• Goal of the exercise:
Locate the line bearing "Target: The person" in the material below, then reproduce it and each following line up to and including the line bearing "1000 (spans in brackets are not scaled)".

• Data:
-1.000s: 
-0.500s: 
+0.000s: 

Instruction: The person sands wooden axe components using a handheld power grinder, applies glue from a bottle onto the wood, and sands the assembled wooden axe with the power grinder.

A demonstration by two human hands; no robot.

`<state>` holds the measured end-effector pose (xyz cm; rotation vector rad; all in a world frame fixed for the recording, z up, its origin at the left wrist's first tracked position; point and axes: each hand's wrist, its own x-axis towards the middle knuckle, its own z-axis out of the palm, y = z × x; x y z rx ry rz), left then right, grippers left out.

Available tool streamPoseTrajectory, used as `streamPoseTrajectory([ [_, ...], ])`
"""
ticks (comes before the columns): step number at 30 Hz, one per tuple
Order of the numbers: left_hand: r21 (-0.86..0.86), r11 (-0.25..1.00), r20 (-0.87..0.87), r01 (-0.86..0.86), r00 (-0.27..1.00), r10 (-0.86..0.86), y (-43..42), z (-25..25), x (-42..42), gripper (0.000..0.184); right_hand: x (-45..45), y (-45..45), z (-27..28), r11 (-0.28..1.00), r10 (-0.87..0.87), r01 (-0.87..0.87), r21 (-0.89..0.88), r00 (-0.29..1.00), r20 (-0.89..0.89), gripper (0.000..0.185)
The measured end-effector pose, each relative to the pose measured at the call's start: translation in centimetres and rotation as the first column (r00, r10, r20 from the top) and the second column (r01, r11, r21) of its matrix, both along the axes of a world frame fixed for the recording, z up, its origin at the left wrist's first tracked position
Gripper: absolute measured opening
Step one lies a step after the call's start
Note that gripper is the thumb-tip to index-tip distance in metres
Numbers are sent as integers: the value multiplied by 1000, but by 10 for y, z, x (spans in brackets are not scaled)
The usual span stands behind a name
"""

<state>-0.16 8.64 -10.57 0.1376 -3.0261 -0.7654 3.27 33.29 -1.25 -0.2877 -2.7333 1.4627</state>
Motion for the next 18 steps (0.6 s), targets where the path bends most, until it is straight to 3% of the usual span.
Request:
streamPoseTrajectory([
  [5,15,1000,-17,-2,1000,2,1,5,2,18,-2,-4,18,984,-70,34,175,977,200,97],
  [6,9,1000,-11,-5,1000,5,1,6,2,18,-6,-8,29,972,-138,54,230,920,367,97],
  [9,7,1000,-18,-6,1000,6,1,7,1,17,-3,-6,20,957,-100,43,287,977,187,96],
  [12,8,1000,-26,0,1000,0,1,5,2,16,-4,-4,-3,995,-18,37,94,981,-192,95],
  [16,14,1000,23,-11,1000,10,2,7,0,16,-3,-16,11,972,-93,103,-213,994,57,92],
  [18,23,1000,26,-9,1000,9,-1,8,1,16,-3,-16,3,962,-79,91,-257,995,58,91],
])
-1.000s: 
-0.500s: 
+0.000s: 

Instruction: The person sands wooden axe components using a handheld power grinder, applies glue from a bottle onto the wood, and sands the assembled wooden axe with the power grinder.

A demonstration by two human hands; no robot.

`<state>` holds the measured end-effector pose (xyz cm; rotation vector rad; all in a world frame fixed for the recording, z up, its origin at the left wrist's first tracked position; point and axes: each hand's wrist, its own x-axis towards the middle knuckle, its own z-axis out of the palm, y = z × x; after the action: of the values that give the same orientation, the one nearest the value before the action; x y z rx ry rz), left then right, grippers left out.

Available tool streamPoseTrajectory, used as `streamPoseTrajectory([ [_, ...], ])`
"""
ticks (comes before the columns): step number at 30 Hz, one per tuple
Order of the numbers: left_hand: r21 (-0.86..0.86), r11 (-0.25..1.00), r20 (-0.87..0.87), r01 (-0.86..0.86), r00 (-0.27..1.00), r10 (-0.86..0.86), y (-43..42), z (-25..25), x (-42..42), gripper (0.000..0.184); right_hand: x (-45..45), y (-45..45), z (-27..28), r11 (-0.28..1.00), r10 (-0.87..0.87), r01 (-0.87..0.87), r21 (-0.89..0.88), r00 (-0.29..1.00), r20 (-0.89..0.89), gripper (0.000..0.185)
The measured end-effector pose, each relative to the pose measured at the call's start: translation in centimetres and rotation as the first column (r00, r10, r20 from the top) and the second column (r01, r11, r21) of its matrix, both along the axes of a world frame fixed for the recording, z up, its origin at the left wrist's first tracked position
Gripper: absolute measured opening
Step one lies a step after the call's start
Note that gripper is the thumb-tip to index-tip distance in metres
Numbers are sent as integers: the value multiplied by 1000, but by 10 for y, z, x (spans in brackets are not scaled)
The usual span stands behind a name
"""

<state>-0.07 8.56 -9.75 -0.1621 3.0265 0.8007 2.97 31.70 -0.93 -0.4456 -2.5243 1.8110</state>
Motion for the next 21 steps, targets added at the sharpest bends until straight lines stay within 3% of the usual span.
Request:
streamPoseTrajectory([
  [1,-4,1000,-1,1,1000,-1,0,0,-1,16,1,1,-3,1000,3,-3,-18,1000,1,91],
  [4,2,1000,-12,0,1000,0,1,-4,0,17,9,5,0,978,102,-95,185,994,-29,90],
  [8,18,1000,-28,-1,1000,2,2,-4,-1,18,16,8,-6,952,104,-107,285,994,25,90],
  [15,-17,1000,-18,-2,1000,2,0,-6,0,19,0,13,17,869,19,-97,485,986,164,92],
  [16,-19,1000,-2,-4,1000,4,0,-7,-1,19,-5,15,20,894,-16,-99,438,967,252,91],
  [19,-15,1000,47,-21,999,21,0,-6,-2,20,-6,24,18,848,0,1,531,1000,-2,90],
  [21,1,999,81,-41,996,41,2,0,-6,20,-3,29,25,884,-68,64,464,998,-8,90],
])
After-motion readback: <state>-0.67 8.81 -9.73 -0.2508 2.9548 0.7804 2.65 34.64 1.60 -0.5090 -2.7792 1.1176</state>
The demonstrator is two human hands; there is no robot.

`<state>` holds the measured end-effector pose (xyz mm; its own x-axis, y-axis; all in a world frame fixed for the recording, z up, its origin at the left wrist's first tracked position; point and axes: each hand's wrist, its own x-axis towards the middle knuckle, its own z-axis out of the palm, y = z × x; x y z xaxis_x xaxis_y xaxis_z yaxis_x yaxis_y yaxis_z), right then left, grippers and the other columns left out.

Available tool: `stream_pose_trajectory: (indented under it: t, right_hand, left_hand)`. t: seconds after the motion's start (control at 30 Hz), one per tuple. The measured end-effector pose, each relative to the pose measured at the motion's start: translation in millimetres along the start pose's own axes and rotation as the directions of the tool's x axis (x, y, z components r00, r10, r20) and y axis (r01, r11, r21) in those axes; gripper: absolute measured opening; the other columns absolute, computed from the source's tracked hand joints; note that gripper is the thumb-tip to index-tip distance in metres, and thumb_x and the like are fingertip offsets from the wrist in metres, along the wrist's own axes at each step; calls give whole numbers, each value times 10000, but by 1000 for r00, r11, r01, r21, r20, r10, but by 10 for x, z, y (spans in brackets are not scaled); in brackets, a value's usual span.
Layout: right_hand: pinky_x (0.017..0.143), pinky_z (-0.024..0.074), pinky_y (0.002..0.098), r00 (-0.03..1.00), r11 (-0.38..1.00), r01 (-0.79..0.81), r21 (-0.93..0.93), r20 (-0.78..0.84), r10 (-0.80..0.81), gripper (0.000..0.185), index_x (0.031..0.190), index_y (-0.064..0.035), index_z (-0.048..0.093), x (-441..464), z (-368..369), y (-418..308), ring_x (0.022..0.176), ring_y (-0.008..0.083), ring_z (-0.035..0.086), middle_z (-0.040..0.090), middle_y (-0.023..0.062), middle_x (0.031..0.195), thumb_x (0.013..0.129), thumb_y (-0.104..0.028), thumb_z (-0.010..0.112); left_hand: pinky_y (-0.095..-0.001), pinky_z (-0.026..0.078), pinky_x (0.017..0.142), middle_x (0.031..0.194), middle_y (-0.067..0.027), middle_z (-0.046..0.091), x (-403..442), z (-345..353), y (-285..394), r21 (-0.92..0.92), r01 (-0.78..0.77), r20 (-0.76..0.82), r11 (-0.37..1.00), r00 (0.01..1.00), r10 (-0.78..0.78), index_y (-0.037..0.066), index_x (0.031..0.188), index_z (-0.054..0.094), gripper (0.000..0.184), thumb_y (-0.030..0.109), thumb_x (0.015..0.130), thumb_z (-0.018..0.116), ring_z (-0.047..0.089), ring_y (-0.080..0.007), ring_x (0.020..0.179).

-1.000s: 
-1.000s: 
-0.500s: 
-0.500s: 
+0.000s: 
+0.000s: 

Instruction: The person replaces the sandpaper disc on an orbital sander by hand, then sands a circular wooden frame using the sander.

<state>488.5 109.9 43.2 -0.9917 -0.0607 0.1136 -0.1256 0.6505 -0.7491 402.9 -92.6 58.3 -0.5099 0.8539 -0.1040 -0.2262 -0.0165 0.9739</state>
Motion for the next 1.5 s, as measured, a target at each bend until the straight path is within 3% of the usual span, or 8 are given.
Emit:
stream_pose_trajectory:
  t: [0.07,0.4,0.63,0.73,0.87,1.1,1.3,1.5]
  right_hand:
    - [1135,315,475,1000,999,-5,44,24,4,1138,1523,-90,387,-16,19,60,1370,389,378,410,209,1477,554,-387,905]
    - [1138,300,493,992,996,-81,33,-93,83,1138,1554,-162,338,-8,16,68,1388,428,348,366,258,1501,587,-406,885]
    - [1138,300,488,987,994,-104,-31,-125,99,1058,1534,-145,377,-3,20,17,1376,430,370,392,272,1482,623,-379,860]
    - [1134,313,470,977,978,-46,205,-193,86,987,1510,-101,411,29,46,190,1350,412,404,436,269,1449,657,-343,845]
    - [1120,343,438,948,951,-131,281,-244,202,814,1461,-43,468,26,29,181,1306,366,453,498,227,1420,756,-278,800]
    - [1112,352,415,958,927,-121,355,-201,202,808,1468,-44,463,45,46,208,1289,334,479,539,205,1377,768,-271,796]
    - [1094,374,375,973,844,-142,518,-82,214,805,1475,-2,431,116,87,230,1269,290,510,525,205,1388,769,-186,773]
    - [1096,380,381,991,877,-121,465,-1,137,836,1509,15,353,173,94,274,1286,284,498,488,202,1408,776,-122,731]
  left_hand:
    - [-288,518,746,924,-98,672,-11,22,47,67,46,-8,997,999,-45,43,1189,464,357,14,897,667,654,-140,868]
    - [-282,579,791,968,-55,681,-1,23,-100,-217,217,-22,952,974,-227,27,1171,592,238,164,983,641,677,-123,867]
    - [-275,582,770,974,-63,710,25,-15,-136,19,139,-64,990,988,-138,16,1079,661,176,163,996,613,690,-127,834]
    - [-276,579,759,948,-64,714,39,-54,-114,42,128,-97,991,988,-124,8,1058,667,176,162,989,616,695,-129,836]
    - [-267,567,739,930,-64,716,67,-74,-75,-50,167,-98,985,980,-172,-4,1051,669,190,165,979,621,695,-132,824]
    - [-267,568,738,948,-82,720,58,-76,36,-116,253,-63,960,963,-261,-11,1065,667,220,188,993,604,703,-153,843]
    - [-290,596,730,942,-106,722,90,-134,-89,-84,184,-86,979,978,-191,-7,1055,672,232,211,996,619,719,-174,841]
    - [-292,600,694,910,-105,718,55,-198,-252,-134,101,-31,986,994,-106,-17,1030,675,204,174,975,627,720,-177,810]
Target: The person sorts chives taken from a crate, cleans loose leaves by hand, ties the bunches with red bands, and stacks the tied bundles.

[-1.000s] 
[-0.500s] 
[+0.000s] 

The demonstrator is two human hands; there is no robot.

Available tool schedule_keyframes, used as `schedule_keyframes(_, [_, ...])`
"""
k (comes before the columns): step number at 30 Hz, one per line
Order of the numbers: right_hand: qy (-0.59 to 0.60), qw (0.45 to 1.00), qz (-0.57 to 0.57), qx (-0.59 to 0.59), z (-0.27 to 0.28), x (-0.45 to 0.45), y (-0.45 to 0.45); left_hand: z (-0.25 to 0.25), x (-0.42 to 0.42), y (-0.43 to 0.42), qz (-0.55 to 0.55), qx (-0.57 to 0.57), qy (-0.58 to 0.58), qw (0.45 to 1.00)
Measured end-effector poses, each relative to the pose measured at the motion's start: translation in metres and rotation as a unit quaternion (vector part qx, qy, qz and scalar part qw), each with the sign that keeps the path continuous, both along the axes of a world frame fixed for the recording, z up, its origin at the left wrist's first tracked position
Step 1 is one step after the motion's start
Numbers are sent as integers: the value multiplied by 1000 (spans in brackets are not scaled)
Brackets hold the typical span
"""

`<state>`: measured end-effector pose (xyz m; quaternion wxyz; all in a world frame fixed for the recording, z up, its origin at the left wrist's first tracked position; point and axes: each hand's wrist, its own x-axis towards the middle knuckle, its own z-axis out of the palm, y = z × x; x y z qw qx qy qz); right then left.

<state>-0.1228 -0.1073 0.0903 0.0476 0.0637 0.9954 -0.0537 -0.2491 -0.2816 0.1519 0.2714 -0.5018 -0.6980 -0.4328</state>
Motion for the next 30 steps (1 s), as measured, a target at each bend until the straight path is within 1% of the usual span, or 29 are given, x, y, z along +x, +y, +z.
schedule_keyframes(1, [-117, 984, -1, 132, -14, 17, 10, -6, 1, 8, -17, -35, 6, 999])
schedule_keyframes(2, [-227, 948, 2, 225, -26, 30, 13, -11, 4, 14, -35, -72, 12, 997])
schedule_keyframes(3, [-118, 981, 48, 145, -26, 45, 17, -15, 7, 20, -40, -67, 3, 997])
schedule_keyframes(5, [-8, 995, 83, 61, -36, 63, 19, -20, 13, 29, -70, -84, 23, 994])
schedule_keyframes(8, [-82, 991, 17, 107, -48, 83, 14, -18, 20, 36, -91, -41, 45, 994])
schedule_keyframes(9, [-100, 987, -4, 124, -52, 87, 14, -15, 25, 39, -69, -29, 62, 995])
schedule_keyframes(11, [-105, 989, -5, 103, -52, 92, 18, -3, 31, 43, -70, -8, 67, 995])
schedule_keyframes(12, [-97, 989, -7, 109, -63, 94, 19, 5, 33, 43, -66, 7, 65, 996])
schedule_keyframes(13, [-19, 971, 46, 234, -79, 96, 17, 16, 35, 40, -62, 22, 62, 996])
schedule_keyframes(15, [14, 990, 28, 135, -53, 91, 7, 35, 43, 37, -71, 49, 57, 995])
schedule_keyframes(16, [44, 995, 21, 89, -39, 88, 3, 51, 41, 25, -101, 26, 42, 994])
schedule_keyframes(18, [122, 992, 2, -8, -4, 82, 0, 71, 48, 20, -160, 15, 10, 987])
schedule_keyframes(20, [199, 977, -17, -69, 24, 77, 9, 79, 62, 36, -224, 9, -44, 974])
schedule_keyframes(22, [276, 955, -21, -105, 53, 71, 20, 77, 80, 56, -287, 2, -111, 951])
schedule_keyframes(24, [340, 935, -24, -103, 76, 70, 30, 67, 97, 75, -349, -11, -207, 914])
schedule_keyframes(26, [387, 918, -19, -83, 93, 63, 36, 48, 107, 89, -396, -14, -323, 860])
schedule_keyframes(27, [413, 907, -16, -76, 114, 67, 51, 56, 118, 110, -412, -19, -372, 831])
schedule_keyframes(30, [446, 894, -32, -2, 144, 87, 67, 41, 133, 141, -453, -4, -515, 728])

• Written response:
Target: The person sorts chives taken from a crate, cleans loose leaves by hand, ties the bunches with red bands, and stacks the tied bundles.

[-1.000s] 
[-0.500s] 
[+0.000s] 

The demonstrator is two human hands; there is no robot.

Available tool schedule_keyframes, used as `schedule_keyframes(_, [_, ...])`
"""
k (comes before the columns): step number at 30 Hz, one per line
Order of the numbers: right_hand: qy (-0.59 to 0.60), qw (0.45 to 1.00), qz (-0.57 to 0.57), qx (-0.59 to 0.59), z (-0.27 to 0.28), x (-0.45 to 0.45), y (-0.45 to 0.45); left_hand: z (-0.25 to 0.25), x (-0.42 to 0.42), y (-0.43 to 0.42), qz (-0.55 to 0.55), qx (-0.57 to 0.57), qy (-0.58 to 0.58), qw (0.45 to 1.00)
Measured end-effector poses, each relative to the pose measured at the motion's start: translation in metres and rotation as a unit quaternion (vector part qx, qy, qz and scalar part qw), each with the sign that keeps the path continuous, both along the axes of a world frame fixed for the recording, z up, its origin at the left wrist's first tracked position
Step 1 is one step after the motion's start
Numbers are sent as integers: the value multiplied by 1000 (spans in brackets are not scaled)

What has been written completes the answer.